Many previous studies have focused on the detection and evaluation of specific damage by applying CNN-based deep learnings to image data. However, the automation and semi-automation of bridge inspection work should include not only a focus on damage detection, but also the recognition of bridge type and components, in order to provide an efficient approach for UAV bridge inspection systems. In this study, we categorized the recognition tasks involved in automatic bridge inspection into three levels, based on the recognition distance and the applicable computer vision technique. A CNN model for each task was constructed, and its performance and applicability were evaluated.
The content of this paper is as follows:
Section 2 describes multilevel bridge detection and component segmentation, and explains the relationship of the related CNN principles to CV techniques.
Section 3,
Section 4 and
Section 5 present our CNN model constructions, and their results are shown for each of the three levels of recognition tasks.
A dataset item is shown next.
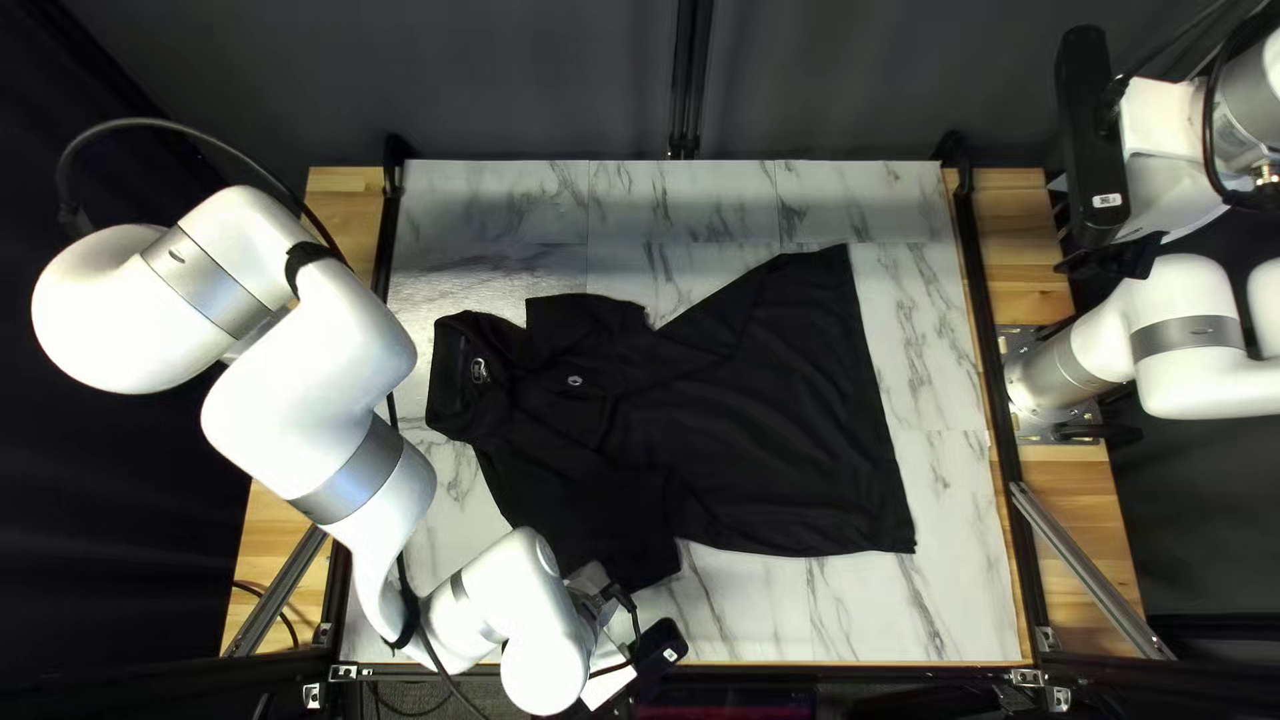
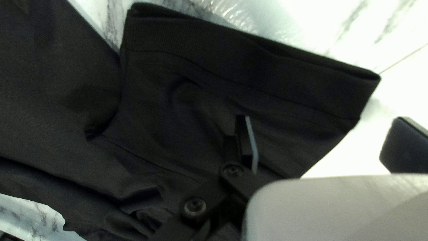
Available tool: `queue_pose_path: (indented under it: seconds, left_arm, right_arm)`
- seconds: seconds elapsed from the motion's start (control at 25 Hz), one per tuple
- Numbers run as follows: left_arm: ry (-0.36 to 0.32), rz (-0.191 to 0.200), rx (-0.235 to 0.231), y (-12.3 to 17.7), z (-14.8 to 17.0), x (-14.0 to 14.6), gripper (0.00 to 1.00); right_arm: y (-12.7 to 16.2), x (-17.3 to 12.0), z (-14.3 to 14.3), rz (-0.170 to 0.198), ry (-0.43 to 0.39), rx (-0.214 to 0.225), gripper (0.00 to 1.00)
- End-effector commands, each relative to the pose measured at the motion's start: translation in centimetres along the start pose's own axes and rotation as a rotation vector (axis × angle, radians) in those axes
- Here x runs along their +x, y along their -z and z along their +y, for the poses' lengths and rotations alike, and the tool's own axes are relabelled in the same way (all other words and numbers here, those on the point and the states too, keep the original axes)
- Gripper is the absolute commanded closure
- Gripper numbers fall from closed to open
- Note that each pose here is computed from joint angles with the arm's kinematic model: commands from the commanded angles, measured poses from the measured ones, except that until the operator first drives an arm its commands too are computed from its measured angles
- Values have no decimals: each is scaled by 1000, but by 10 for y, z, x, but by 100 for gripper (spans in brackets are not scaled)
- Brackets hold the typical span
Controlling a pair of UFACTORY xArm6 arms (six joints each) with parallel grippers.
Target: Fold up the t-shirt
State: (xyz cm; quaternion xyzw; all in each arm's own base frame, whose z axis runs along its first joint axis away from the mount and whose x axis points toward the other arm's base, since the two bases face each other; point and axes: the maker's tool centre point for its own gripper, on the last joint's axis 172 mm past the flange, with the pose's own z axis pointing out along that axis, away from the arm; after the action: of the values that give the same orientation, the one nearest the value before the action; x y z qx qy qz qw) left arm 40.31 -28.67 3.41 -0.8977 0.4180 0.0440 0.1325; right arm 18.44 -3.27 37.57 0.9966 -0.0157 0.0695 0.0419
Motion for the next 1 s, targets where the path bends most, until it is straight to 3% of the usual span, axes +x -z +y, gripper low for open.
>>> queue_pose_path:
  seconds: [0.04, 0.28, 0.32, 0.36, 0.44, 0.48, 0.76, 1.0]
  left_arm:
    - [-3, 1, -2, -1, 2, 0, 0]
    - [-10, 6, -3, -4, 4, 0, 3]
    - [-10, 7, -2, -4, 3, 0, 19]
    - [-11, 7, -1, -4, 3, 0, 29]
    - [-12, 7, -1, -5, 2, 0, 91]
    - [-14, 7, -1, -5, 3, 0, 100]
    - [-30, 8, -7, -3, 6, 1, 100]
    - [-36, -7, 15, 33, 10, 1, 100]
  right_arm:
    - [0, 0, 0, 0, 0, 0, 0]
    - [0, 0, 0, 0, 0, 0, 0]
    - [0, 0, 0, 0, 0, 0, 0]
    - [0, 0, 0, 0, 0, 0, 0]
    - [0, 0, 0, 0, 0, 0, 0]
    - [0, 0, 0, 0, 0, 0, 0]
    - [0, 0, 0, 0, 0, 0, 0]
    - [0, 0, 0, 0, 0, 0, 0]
Section 3 shows the classification of bridge type using Resnet50 for the far-distance recognition level; the bridge component detection by YOLOv3 for the mid- distance recognition is contained in
Section 4; and the segmentation of bridge components by Mask-RCNN for the close-distance recognition is set out in
Section 5.
Section 6 summarizes the study and discusses future work.
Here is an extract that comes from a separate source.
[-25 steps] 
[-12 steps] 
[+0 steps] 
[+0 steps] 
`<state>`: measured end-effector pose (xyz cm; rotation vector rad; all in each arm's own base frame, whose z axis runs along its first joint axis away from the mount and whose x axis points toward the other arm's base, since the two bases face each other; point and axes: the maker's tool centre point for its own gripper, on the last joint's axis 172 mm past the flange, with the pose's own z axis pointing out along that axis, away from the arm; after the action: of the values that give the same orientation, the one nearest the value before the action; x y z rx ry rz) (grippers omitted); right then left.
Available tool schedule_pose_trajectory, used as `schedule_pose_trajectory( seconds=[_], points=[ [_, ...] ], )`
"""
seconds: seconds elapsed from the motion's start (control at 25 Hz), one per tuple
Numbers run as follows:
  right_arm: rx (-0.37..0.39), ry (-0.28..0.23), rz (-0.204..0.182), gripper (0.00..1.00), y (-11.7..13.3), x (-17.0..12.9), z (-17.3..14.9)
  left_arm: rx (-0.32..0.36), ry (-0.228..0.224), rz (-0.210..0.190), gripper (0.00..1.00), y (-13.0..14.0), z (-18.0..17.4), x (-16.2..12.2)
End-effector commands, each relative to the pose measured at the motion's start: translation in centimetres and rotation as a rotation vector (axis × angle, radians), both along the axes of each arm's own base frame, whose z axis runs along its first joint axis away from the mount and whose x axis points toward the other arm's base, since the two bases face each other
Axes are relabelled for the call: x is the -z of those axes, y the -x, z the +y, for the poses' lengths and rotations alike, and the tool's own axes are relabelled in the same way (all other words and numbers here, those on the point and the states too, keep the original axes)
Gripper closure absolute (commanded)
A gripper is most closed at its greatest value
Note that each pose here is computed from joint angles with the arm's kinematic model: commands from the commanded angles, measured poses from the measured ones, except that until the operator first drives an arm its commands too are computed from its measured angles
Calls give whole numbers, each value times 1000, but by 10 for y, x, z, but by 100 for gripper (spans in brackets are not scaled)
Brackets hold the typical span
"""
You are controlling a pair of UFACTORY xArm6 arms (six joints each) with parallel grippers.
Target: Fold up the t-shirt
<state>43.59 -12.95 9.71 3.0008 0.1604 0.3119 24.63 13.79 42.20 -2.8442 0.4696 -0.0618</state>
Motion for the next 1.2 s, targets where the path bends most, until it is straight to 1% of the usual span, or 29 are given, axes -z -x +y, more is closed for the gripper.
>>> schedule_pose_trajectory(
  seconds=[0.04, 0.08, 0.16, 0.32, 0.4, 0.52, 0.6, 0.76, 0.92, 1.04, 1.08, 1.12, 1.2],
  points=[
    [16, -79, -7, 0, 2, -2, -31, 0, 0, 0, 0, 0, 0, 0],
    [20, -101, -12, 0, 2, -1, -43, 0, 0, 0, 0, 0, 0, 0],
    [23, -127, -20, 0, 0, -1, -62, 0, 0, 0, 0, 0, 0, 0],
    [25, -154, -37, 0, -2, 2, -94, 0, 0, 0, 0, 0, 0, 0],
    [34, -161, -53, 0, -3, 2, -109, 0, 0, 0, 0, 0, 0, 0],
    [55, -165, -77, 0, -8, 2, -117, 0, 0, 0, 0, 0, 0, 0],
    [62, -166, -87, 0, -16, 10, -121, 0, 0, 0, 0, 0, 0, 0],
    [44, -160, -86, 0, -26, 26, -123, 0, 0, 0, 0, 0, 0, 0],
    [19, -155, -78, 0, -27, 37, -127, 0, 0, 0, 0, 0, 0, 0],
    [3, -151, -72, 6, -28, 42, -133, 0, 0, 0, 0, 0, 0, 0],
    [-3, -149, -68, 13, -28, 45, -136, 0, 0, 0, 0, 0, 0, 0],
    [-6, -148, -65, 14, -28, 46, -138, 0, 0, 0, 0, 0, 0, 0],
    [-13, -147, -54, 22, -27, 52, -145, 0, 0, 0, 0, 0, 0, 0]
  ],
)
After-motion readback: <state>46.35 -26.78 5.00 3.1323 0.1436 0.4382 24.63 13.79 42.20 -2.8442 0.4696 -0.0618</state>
2. CV-Based Framework for Multilevel Bridge Inspection
Figure 1 shows the overall structure of a multilevel structural component detection and segmentation model for bridge inspection. Here, there were three levels of detection/inspection; bridge types, bridge components, and structural members. Image data were assumed to be collected by drones from far- to close- distances to the target bridge. The acquired images were processed to form the data sets for training corresponding to the CV technology. In this study, specific CNN models were used to verify the appropriateness of this idea.
Figure 2 is UAV-assisted bridge inspection to which this paper applies.
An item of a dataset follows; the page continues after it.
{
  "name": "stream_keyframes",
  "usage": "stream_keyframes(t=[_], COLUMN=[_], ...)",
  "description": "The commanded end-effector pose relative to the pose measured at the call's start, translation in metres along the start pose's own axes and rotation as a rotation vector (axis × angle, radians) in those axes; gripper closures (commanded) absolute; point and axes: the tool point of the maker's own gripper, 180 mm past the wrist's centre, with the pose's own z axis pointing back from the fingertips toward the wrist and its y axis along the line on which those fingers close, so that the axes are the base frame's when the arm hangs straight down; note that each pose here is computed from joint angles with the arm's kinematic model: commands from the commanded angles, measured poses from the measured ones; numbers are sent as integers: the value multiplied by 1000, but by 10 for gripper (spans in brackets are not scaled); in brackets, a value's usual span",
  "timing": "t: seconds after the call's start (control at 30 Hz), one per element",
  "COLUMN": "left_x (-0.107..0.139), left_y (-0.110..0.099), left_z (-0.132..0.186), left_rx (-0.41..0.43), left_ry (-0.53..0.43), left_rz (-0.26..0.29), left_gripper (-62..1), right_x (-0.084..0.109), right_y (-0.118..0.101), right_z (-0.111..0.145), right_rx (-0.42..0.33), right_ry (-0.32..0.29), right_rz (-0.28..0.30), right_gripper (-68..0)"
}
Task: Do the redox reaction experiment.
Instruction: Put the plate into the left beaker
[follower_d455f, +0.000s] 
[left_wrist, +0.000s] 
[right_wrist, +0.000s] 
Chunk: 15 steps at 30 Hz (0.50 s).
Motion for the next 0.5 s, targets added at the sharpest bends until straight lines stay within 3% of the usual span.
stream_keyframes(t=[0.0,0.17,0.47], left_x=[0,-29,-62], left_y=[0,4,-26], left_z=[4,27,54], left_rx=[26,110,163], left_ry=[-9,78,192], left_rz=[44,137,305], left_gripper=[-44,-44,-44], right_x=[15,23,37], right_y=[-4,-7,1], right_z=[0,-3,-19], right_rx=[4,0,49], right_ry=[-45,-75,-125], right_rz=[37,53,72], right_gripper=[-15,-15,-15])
Most computer vision techniques use a CNN network as their backbone, with other specific algorithms that implement the CV functions. The CNN consists of an input layer, an output layer, and hidden layers in the middle of the network. Each hidden layer includes the convolution layer, the activation layer, the pooling layer, and the fully connected layer.
Figure 3 shows a sample of overall CNN architecture.
The hidden layer performs the convolution operations to extract the feature information [
23]. The pooling layer is placed after the convolution layer, and is also known as the subsampling layer; it reduces the width and height of neurons while retaining the depth to prevent overfitting during model training and to ensure the significant features of input data are preserved. The most commonly used pooling methods are average pooling and maximum pooling. The fully connected layer is located behind the convolution and pooling layers, and takes the role of a classifier in the overall convolution neural network. Due to the large number of parameters in the fully connected layer, some networks, such as ResNet and GoogLeNet, use a global average pooling layer instead of a fully connected layer to integrate the learned depth features. Finally, a loss function such as Softmax is used as the network objective function to make the final judgment.
The activation layer is combined with the pooling and convolution layers to solve non-linear problems during training. The commonly used activation functions are ReLU, Sigmoid, and Tanh. The normalization layer, also known as the Softmax function, is the last layer, through which the results of the network are output and the classifications of data are predicted. Specifically, in this layer, a normalized exponential function converts the input data into the probability that each sample belongs to a certain class.